**What to do**. Identify each line in the records below that contains the word "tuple", and copy it.

**Items from a dataset**.
++++++++++++++++++++

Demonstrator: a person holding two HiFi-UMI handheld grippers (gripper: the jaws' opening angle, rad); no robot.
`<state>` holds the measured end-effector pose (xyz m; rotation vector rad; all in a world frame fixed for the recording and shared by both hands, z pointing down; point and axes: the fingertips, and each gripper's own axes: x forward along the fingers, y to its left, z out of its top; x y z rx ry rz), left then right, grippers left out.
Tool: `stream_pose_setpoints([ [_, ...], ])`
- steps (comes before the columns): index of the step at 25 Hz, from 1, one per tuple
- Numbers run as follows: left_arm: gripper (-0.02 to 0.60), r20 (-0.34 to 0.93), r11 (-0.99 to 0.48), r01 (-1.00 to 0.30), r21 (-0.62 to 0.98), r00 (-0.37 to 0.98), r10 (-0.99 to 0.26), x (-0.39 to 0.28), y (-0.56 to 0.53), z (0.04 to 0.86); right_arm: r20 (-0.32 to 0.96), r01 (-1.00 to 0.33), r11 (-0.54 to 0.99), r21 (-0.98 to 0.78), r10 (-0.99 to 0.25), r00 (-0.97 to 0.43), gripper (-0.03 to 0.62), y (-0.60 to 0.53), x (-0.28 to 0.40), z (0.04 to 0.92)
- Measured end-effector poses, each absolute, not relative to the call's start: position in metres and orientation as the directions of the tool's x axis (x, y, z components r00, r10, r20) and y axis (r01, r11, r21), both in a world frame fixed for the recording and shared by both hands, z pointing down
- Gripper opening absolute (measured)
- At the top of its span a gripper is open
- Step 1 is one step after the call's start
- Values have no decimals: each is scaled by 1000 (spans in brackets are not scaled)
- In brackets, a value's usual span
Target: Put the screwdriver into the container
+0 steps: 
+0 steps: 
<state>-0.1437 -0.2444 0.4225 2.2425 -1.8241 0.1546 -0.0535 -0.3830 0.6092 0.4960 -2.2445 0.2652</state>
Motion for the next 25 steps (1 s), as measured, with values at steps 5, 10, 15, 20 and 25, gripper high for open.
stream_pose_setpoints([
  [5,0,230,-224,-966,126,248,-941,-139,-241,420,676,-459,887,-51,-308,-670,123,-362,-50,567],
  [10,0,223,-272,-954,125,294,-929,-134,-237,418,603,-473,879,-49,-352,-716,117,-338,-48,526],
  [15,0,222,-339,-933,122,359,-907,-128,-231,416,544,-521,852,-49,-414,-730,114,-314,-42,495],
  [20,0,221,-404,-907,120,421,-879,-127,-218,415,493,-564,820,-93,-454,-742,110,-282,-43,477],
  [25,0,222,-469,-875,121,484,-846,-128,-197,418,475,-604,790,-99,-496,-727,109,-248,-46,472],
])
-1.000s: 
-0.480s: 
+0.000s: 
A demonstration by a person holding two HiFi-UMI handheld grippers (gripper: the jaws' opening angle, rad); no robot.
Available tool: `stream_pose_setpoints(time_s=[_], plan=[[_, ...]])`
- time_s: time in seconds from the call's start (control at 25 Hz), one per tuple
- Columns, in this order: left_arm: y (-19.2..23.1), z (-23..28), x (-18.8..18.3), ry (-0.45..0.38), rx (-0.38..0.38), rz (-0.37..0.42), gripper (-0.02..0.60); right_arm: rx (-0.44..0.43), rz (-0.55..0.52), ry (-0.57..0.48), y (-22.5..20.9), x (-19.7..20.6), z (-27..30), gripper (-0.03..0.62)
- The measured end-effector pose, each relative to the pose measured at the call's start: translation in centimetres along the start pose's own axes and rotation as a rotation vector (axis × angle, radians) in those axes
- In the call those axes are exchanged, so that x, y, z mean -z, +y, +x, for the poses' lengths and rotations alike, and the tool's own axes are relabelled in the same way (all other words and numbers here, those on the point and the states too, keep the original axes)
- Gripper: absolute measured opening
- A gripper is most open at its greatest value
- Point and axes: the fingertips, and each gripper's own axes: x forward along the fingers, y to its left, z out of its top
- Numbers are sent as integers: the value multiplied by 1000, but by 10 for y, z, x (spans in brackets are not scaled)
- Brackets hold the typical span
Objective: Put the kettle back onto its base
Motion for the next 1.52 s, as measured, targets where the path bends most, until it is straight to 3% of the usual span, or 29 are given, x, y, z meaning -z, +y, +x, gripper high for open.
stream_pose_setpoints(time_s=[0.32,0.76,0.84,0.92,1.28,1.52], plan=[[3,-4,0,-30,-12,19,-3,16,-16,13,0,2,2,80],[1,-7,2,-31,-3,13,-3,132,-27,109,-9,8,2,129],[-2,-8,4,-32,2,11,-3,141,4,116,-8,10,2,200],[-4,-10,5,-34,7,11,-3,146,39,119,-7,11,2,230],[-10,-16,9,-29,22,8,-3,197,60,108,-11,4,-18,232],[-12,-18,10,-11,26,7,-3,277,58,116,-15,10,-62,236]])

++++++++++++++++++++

**Answer box**.
- steps (comes before the columns): index of the step at 25 Hz, from 1, one per tuple
- time_s: time in seconds from the call's start (control at 25 Hz), one per tuple

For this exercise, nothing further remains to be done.